» Prompt: Stopping at the line that holds "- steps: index", repeat the lines below exactly, starting from the very first and including that final line.
Data excerpt Start Marker
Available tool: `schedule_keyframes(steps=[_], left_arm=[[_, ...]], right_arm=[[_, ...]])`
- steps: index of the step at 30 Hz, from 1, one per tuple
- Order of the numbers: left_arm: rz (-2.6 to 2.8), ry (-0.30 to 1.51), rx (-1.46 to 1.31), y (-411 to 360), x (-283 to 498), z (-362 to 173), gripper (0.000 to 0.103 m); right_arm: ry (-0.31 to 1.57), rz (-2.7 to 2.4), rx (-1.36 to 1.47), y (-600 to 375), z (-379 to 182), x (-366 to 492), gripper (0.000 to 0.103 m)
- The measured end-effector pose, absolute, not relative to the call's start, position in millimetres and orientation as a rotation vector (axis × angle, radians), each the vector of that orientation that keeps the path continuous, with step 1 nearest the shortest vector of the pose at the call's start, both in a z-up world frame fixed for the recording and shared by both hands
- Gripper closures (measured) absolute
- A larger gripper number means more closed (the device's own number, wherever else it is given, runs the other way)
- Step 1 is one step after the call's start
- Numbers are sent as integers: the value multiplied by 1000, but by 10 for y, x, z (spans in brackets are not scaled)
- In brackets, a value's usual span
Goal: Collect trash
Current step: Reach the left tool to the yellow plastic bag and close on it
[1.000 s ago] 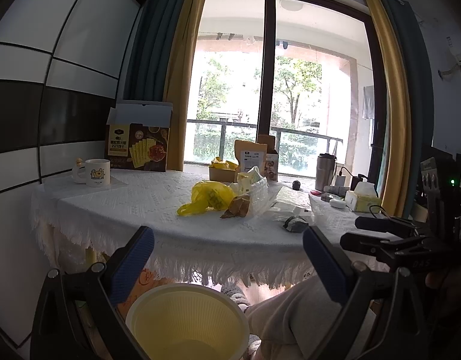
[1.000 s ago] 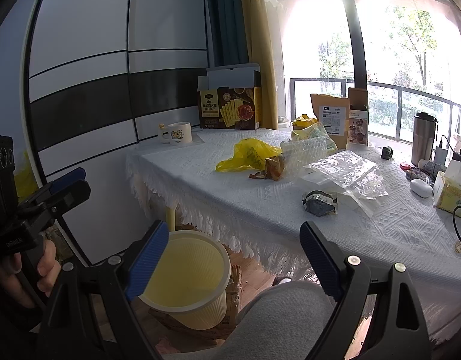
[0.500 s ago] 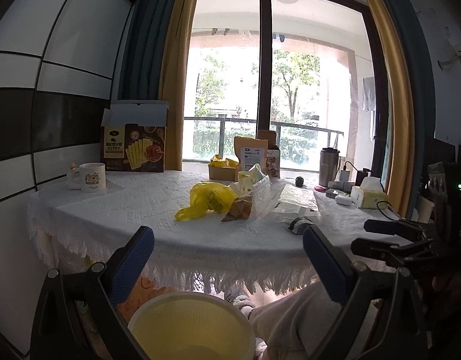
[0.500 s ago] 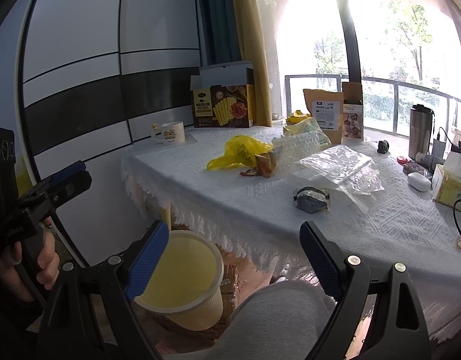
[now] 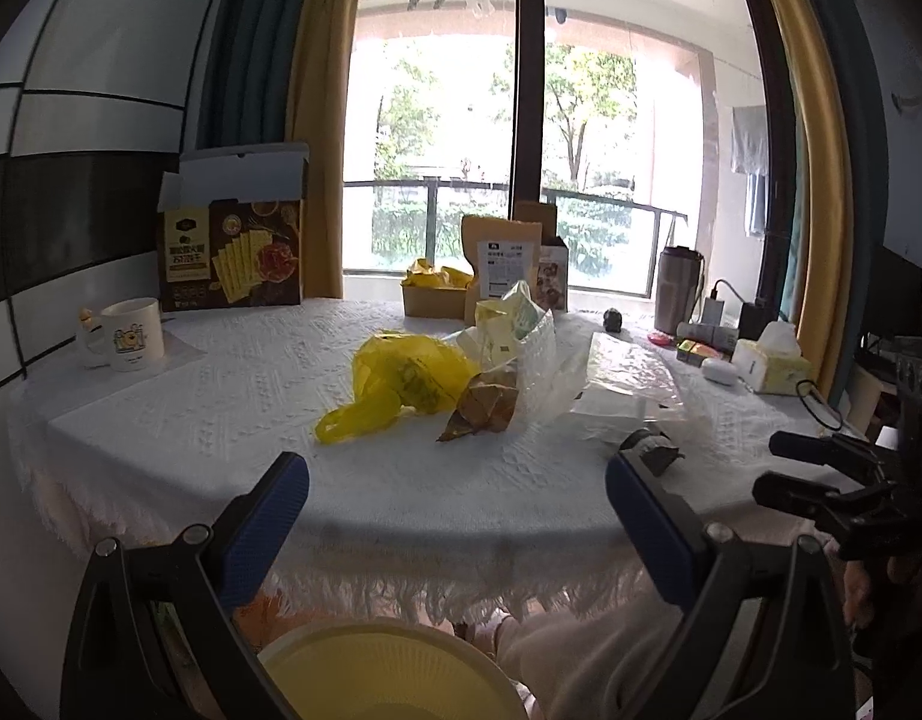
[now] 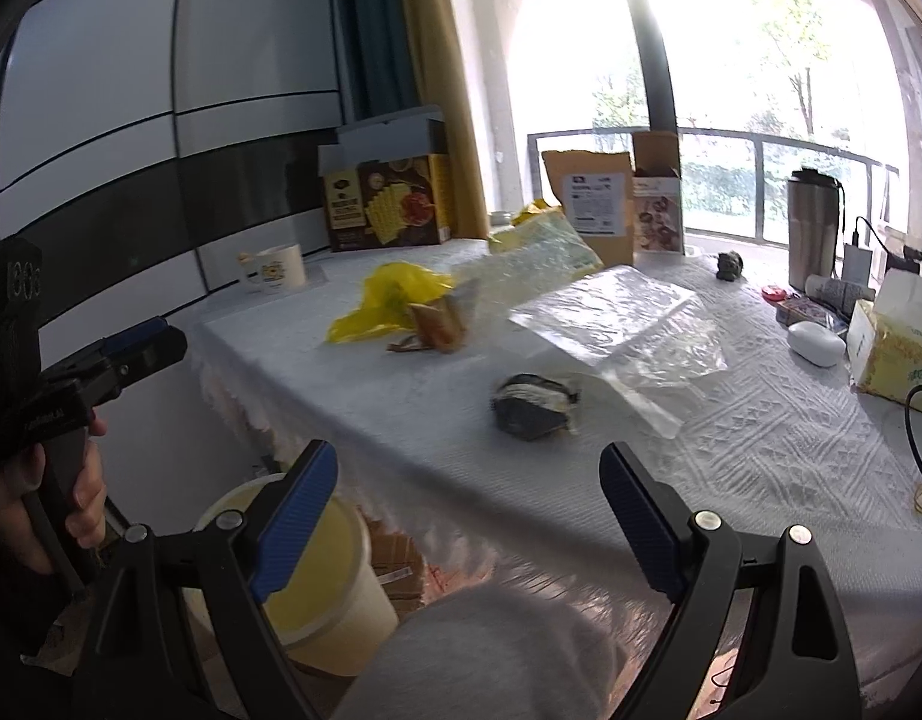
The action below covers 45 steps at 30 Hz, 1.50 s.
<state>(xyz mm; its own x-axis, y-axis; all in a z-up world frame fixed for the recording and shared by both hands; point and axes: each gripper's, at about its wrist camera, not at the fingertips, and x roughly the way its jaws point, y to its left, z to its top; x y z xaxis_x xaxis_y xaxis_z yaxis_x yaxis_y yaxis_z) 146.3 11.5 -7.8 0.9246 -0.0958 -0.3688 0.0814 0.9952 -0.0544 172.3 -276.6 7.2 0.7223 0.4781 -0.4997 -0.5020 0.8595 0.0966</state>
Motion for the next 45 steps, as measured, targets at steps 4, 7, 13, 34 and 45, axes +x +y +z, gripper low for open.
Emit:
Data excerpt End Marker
» Response to this task:
Available tool: `schedule_keyframes(steps=[_], left_arm=[[_, ...]], right_arm=[[_, ...]])`
- steps: index of the step at 30 Hz, from 1, one per tuple

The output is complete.